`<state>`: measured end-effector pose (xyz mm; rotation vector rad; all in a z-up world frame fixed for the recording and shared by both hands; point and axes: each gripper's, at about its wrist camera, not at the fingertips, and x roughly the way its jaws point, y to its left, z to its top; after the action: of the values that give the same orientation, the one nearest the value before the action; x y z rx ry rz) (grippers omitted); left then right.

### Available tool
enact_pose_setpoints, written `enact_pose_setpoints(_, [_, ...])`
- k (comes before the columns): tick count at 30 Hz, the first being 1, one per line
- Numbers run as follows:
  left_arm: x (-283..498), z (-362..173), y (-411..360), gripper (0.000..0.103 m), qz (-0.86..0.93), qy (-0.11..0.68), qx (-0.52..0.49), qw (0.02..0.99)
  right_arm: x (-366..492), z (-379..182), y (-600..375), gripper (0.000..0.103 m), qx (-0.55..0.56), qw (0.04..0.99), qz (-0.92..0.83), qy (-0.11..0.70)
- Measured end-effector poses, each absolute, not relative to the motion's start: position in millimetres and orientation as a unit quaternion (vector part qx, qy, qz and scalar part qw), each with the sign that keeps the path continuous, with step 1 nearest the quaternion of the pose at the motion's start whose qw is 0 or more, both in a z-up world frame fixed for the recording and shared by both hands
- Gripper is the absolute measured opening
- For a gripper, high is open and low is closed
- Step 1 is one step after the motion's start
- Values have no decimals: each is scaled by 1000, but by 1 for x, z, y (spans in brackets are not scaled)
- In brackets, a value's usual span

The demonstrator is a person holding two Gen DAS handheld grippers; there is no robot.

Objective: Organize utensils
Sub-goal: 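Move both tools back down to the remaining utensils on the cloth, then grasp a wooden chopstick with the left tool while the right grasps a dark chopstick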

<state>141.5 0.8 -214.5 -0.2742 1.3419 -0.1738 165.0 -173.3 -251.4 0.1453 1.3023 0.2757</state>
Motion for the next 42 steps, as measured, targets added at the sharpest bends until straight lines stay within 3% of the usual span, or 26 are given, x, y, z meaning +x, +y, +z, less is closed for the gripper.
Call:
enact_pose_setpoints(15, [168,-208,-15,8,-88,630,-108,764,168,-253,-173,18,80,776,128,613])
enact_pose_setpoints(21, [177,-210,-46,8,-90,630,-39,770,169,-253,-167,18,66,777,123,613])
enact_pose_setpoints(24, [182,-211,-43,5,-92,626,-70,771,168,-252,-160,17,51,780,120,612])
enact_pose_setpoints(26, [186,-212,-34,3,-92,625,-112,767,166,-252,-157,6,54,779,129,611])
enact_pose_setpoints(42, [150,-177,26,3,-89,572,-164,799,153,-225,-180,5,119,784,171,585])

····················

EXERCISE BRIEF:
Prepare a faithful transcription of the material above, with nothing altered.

OUTPUT OF THE EXERCISE:
`<state>`: measured end-effector pose (xyz mm; rotation vector rad; all in a z-up world frame fixed for the recording and shared by both hands; point and axes: each gripper's, at about its wrist camera, not at the fingertips, and x roughly the way its jaws point, y to its left, z to its top; after the action: of the values that give the same orientation, the one nearest the value before the action; x y z rx ry rz) (grippers omitted); left then right.

### Available tool
enact_pose_setpoints, written `enact_pose_setpoints(_, [_, ...])`
- k (comes before the columns): tick count at 30 Hz, the first being 1, one per line
- Numbers run as follows:
  left_arm: x (-283..498), z (-362..173), y (-411..360), gripper (0.000..0.103 m), qz (-0.86..0.93), qy (-0.11..0.68), qx (-0.52..0.49), qw (0.02..0.99)
  right_arm: x (-366..492), z (-379..182), y (-600..375), gripper (0.000..0.103 m), qx (-0.55..0.56), qw (0.04..0.99), qz (-0.92..0.83), qy (-0.11..0.70)
- Measured end-effector poses, each absolute, not relative to the motion's start: position in millimetres and orientation as a unit quaternion (vector part qx, qy, qz and scalar part qw), each with the sign that keeps the path continuous, with step 1 nearest the quaternion of the pose at the motion's start whose qw is 0 or more, both in a z-up world frame fixed for the recording and shared by both hands
- Gripper is the absolute measured opening
- For a gripper, high is open and low is closed
- Step 1 is one step after the motion's start
- Values have no decimals: each is scaled by 1000, but by 1 for x, z, y (spans in brackets are not scaled)
- In brackets, a value's usual span

The demonstrator is a person holding two Gen DAS handheld grippers; there is no robot.

Objective: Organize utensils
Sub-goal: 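Move both tools back down to the remaining utensils on the cloth, then grasp a wooden chopstick with the left tool while the right grasps a dark chopstick
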
<state>141.5 0.8 -214.5 -0.2742 1.3419 -0.1738 165.0 -173.3 -251.4 0.1453 1.3023 0.2757</state>
Motion for the next 42 steps, as measured, targets added at the sharpest bends until straight lines stay within 3% of the usual span, or 26 are given, x, y, z meaning +x, +y, +z, less is closed for the gripper.
Call:
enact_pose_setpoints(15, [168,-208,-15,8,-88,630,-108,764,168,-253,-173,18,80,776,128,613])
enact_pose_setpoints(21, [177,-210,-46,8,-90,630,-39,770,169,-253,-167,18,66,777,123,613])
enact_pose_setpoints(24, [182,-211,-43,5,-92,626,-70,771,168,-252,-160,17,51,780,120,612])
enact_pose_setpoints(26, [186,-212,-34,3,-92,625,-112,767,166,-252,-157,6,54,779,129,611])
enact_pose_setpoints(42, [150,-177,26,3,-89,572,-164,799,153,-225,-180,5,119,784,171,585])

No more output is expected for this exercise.